> Brief: The part below that opens with the line containing "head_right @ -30" and closes with the line containing "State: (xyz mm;" should be copied exactly, minus any pictures.

== Segment start ==

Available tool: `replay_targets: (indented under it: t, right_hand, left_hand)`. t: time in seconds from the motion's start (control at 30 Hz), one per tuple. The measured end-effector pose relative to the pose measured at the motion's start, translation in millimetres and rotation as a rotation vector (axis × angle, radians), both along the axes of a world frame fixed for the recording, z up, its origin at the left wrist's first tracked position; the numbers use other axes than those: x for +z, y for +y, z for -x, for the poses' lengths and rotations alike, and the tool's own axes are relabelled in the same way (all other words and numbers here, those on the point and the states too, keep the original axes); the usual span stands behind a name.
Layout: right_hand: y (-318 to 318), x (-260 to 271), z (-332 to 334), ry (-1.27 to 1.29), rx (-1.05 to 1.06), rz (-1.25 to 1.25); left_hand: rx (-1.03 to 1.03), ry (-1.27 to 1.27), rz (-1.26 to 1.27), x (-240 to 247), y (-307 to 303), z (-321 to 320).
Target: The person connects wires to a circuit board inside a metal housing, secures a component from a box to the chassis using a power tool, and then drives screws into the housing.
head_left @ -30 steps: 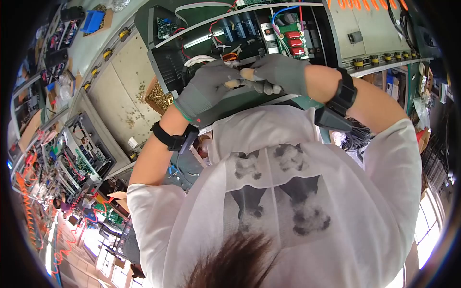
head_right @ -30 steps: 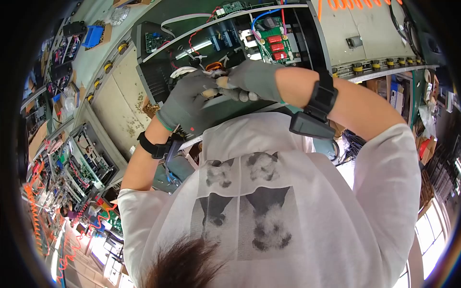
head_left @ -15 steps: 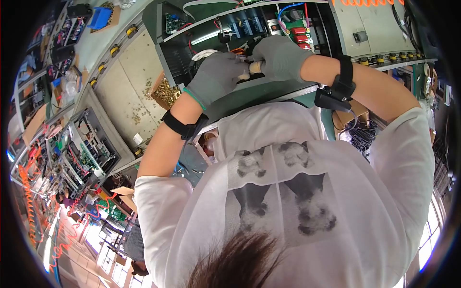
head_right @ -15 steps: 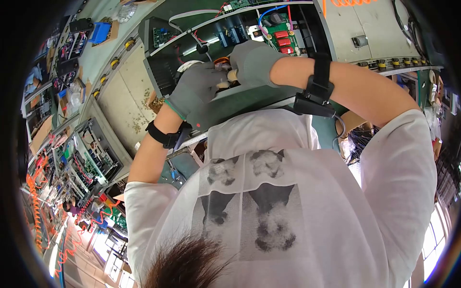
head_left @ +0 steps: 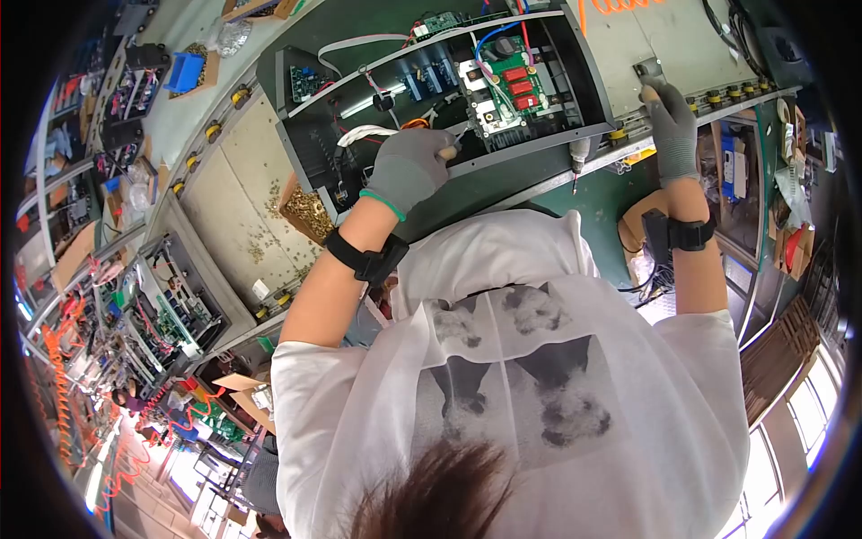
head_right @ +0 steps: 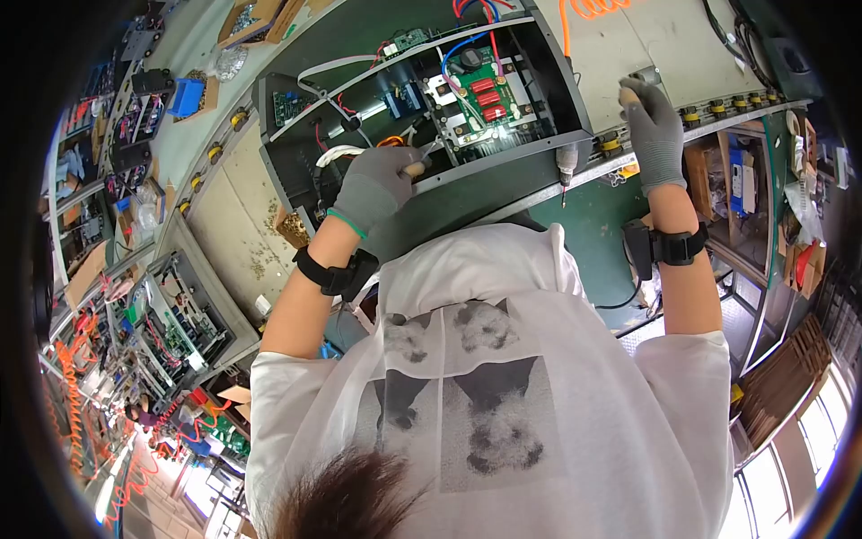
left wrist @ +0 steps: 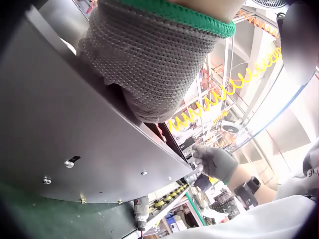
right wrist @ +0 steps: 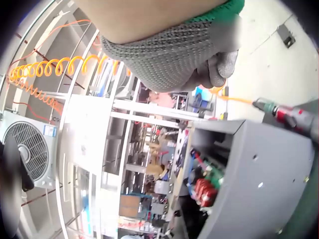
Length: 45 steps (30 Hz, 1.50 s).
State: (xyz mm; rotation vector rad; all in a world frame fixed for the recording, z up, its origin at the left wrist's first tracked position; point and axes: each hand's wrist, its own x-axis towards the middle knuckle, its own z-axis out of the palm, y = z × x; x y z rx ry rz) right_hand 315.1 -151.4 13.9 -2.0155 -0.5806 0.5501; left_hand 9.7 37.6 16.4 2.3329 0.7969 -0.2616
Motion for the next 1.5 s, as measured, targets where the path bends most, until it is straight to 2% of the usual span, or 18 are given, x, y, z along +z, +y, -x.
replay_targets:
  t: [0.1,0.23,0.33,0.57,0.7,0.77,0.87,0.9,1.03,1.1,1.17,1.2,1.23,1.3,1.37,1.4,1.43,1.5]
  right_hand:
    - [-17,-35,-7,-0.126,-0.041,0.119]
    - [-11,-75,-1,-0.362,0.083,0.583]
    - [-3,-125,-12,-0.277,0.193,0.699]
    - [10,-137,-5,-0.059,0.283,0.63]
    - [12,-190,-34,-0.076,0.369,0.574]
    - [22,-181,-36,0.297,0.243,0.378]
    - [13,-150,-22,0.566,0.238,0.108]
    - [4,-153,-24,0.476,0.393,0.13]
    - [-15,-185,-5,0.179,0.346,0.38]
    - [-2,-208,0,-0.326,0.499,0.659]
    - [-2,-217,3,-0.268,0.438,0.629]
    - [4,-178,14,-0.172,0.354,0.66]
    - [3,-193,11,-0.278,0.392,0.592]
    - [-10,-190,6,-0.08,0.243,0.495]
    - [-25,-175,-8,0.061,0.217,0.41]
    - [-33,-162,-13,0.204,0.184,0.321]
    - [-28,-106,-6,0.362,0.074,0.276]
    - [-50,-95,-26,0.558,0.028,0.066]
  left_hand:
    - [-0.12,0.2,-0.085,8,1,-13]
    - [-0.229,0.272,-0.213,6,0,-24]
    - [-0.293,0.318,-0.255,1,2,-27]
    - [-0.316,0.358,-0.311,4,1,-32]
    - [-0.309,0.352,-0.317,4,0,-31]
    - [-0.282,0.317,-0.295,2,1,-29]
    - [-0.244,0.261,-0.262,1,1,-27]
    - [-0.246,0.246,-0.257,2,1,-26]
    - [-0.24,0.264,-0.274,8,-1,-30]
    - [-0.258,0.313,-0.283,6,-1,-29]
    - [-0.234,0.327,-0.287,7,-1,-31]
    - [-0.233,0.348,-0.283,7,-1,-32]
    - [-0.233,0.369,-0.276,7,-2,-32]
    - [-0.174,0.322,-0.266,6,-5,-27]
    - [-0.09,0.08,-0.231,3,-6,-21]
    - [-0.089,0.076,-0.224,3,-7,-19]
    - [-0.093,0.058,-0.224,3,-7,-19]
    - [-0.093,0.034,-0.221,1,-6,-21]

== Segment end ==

> Written answer:
head_right @ -30 steps: 
head_left @ -15 steps: 
head_right @ -15 steps: 
head_left @ +0 steps: 
head_right @ +0 steps: 
left wrist @ +0 steps: 
right wrist @ +0 steps: 
Length: 45 steps (30 Hz, 1.50 s).
State: (xyz mm; rotation vector rad; all in a world frame fixed for the recording, z up, its origin at the left wrist's first tracked position; point and axes: each hand's wrist, its own x-axis towards the middle knuckle, its own z-axis out of the palm, y = z × x; x y z rx ry rz) right_hand 315.1 -151.4 13.9 -2.0155 -0.5806 0.5501; left_hand 9.7 37.6 16.4 2.3329 0.7969 -0.2616

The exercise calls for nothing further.